Todas esas cosas eran posibles si antes habías estado en El Cordón de La Habana, los Domingos Rojos, los Trabajos Voluntarios, las Guardias del CDR, la Patrulla Clik, la semana del Tránsito, la Guardia Pioneril, la escuela al campo, la zafra, etc.
Si tenías una conducta acorde con los principios «revolucionarios» y le dejaste de hablar a tus tíos y abuelos que vivían en Miami porque, como te leían las cartas que enviabas y recibías, estaban al tanto de tu posición revolucionaria. Muy a pesar de que, entre los «iguales», a ellos mismos les sobraba todo eso sin haber ido a ninguna convocatoria de esas.
Pero vino la «Comunidad Cubana en el Exterior» en 1978 y aparecieron entonces las tiendas para ellos, con refrigeradores de dos puertas, televisores en colores, videocaseteras, todo tipo de ropa y calzado, comida, etc. Para adquirir allí no valían los méritos; hacían falta los dólares y, claro, tener un familiar en esa Comunidad. Yo no tenía ninguno.
De la noche a la mañana nos dimos cuenta de que los refrigeradores y televisores rusos eran una mierda, que las lavadoras Áurika 70 caminaban solas y que los ventiladores Órbita se quemaban rapidísimo con el calor de Cuba.
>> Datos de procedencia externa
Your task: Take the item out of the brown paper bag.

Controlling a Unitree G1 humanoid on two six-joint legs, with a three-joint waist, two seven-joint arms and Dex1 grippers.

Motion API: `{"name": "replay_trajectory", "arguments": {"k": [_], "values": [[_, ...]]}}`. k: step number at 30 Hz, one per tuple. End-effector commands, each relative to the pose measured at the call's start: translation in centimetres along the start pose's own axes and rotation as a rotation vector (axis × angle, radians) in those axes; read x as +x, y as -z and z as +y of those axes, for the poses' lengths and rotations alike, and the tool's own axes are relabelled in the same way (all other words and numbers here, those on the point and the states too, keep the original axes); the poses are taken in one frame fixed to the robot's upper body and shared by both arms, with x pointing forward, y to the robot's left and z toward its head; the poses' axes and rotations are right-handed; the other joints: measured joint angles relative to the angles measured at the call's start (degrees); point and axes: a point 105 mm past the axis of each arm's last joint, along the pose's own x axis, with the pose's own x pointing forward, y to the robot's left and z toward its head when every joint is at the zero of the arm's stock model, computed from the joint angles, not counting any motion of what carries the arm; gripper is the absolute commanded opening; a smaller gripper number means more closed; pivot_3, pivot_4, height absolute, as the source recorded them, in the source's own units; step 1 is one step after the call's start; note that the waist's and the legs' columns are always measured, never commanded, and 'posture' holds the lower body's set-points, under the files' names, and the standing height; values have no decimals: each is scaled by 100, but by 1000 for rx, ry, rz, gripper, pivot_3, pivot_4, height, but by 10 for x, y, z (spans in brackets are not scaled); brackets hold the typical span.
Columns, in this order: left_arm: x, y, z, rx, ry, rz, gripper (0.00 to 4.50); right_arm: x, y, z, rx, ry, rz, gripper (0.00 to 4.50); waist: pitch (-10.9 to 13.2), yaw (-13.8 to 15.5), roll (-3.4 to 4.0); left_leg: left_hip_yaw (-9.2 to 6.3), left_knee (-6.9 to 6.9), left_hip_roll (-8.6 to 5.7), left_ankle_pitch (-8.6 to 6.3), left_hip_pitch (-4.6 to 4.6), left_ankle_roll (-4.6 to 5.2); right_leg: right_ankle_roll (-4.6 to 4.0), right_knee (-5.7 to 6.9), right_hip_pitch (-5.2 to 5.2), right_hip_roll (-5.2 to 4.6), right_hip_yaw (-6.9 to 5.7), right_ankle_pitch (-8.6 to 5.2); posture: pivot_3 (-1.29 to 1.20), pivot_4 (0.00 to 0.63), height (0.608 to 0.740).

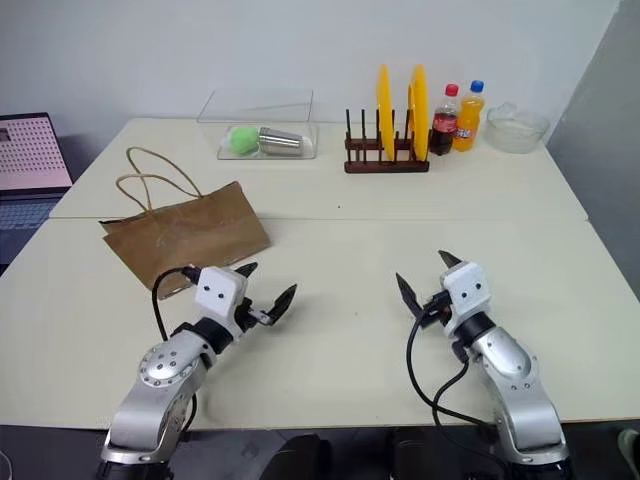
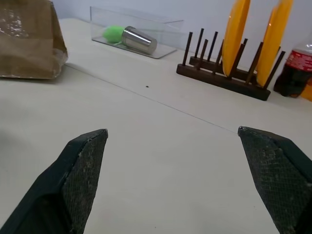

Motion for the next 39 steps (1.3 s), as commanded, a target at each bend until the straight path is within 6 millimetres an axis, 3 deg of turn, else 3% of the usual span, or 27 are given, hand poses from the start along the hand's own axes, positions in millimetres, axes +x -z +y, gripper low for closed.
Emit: {"name": "replay_trajectory", "arguments": {"k": [1, 8, 14, 20, 25, 31, 39], "values": [[-13, -26, 16, 24, -111, -116, 4488, 6, -21, 6, -36, -78, -83, 4500, 0, -8, 0, 0, 0, 0, 0, 0, 0, 0, 0, -1, 0, 0, 0, 0, 150, 740], [-44, -39, 81, 32, -377, -136, 4488, 16, -57, 37, 53, -411, -158, 4500, 0, -9, 0, -3, -1, 2, 0, 6, 0, -1, 2, 2, 2, -5, 0, 0, 150, 740], [-56, -60, 128, -3, -307, -124, 4488, 24, -74, 50, 51, -558, -185, 4500, 0, -8, -1, -10, 1, 2, 0, 5, 0, -1, 1, 4, 2, -12, 1, 0, 150, 740], [-48, -82, 168, 16, -225, -87, 4488, 24, -80, 60, 40, -615, -204, 4500, 0, -7, -2, -9, 0, 0, 0, 5, 0, -2, -2, 4, 1, -12, 1, 0, 150, 740], [-34, -92, 185, 2, -167, -64, 4488, 22, -78, 61, 25, -613, -198, 4500, 0, 0, -2, -10, 0, 0, 1, 3, -1, -3, -1, 3, 0, -12, 1, 0, 150, 740], [-9, -86, 193, -48, -66, 15, 4488, 23, -84, 65, 9, -618, -221, 4500, 0, -10, -2, -10, 0, 0, 1, 3, -2, -5, 3, -1, 0, -12, 3, 0, 150, 740], [17, -103, 207, -101, -37, -19, 4488, 25, -95, 67, -16, -636, -239, 4500, 0, -14, -4, -7, 1, -2, 1, -3, -2, -31, 4, -5, 0, -11, 19, 0, 150, 740]]}}
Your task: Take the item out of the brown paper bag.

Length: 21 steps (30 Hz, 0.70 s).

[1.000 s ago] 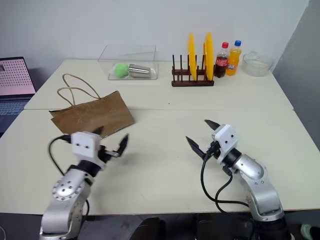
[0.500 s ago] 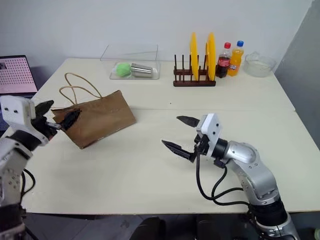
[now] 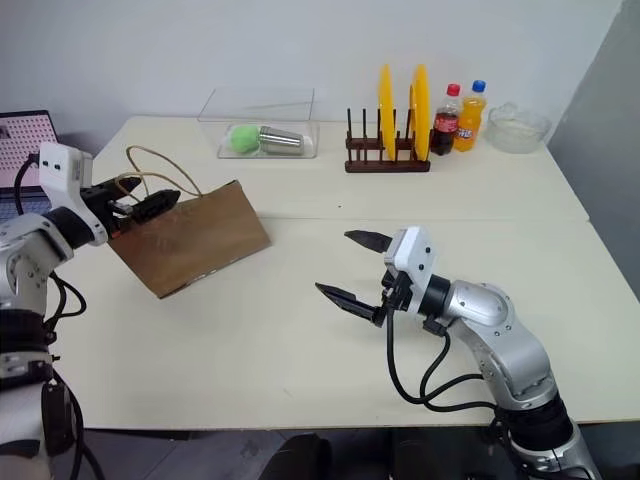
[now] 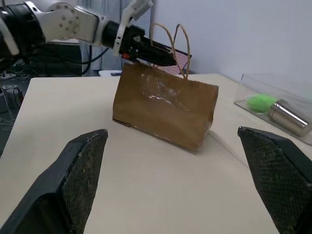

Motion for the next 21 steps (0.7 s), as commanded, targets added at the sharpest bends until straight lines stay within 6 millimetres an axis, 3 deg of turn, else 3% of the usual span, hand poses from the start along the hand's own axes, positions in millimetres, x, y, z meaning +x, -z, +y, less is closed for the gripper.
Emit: {"name": "replay_trajectory", "arguments": {"k": [1, 4, 6, 10, 19, 21], "values": [[2, -19, 5, 26, 8, -42, 4488, 1, -16, 2, -45, -12, -33, 4500, 0, -4, 0, -1, 0, 0, 0, -1, 0, -1, 0, -1, 0, -1, 1, 0, 150, 740], [5, -21, 5, 26, 21, -42, 4488, 2, -20, 4, -50, -32, -34, 4500, 0, -11, 0, 0, -1, 0, 0, -2, 0, -2, 3, -3, 0, 0, 1, 0, 150, 740], [6, -22, 6, 27, 26, -42, 4090, 2, -24, 6, -49, -50, -41, 4500, 0, -16, 0, -1, -1, 0, 0, -2, 0, -2, 4, -4, 0, -1, 1, 0, 150, 740], [6, -24, 7, 14, 39, -52, 2938, 2, -37, 11, -37, -121, -69, 4500, 0, -16, -1, -3, 1, 0, 0, -2, 0, -2, 5, -4, 0, -2, 1, 0, 150, 740], [4, -47, 9, 37, 59, -114, 17, 0, -40, 16, -19, -200, -54, 4500, 0, -17, -2, -3, 4, 0, 0, -3, 0, -2, 5, -2, 0, -4, 1, 0, 150, 740], [5, -51, 8, 46, 66, -125, 17, 0, -39, 16, -18, -201, -53, 4500, 0, -17, -2, -3, 4, 0, 0, -3, 1, -2, 5, -2, 0, -4, 1, 0, 150, 740]]}}
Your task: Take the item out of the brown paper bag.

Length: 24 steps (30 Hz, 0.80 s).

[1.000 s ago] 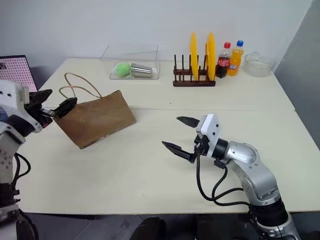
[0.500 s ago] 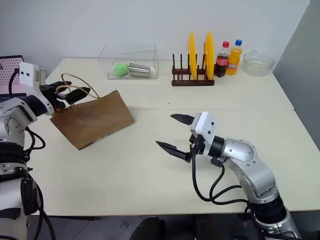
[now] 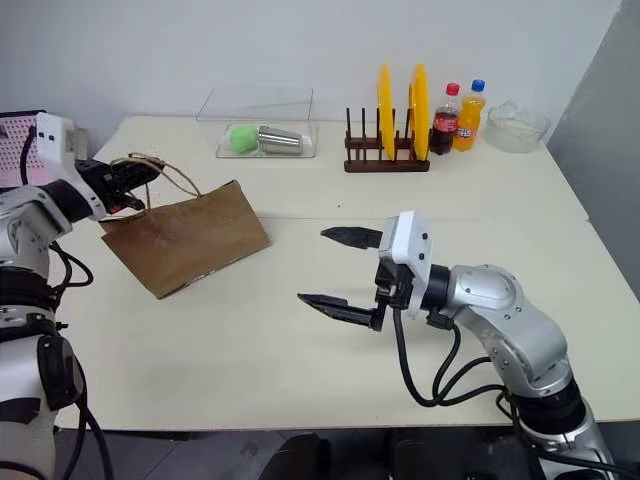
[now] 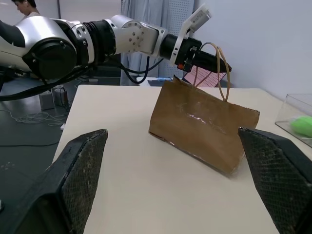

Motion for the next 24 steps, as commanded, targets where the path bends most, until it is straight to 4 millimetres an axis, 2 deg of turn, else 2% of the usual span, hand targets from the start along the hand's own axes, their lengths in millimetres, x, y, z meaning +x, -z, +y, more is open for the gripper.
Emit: {"name": "replay_trajectory", "arguments": {"k": [1, 5, 10, 15, 24], "values": [[-6, -30, 4, 70, -6, -73, 17, 0, -13, 2, -41, -19, -34, 4500, 0, 0, 0, 0, 0, 0, 0, 0, 0, 0, 0, 0, 0, 0, 0, 0, 150, 740], [-1, -40, -4, 96, 30, -98, 17, 0, -11, 2, -40, -18, -32, 4500, 1, 0, -2, 0, 0, 0, 0, -1, 0, 0, 0, 0, 0, 0, 0, 0, 150, 740], [14, -61, -25, 110, 116, -152, 17, -4, -9, 0, -41, -2, -15, 4500, 6, 16, -11, -5, 3, -1, 0, -6, 0, 0, 0, -1, 0, -6, 0, 0, 150, 740], [39, -75, -55, 137, 204, -184, 17, -14, -4, -6, -49, 57, 26, 4500, 8, 31, -14, -12, 15, -5, 0, -21, 0, 1, -3, -2, -3, -11, 1, 0, 150, 740], [89, -86, -109, 122, 283, -199, 17, -37, -7, -21, -62, 244, 42, 4500, 8, 27, -15, -29, 61, -5, 0, -67, -1, 1, 6, -19, -3, -27, 2, 0, 150, 740]]}}
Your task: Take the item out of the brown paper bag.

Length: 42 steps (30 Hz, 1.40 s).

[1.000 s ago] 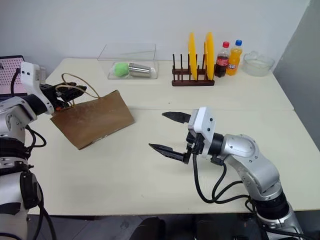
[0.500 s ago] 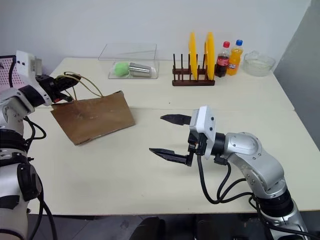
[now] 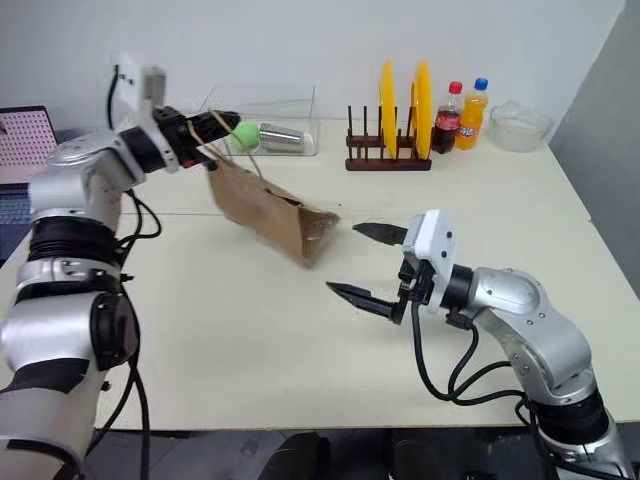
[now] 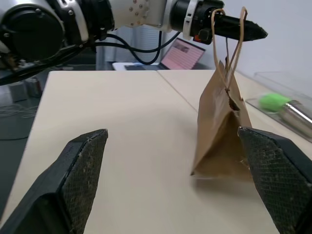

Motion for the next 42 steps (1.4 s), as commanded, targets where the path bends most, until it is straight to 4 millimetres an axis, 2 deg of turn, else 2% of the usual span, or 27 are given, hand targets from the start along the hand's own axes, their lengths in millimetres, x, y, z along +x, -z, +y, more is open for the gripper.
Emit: {"name": "replay_trajectory", "arguments": {"k": [1, 9, 16, 27, 42], "values": [[20, -37, -13, 61, 5, -85, 17, -12, -12, -6, -45, 84, -13, 4500, 1, 3, -1, 0, 4, 0, 0, -3, 0, 2, -1, 0, 0, 0, 1, 0, 150, 740], [72, -39, -45, 29, 14, -90, 17, -47, -16, -26, -89, 293, 41, 4500, 2, -4, -3, 4, 11, -2, -1, -8, 3, 8, -2, -1, 1, 2, 4, 0, 150, 740], [96, -33, -67, 26, 24, -48, 17, -63, -17, -25, -105, 381, 69, 4500, 2, -13, -2, 5, 9, -1, -1, -8, 3, 9, 2, -2, 3, 3, 4, 0, 150, 740], [101, -27, -64, -6, -37, -12, 17, -66, -17, -23, -105, 407, 73, 4500, 3, -12, -3, 7, 10, -2, -1, -7, 3, 10, 3, -2, 3, 6, 4, 0, 150, 740], [103, -1, -69, -22, -26, 59, 17, -62, -19, -22, -111, 416, 56, 4500, 2, -4, -3, 7, 11, -3, 0, -7, 1, 9, 4, -2, 2, 7, 4, 0, 150, 740]]}}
Sin lugar a duda, comparado con lo que estamos viviendo hoy, era «mejor», pero siempre ha sido una mierda.
Entonces yo me pregunto: ¿Tiene sentido esto que hemos vivido y lo que estamos viviendo? ¿Eran necesarios todos esos sacrificios y esas mediocridades para lograr las cosas que, trabajando en cualquier otro país, el más común de los ciudadanos podía y puede lograr? Y faltan muchas cosas que es mejor no recordar. Eso tienen los apagones: te hacen volver a sufrir, digo, a vivir lo que ya viviste y sufriste.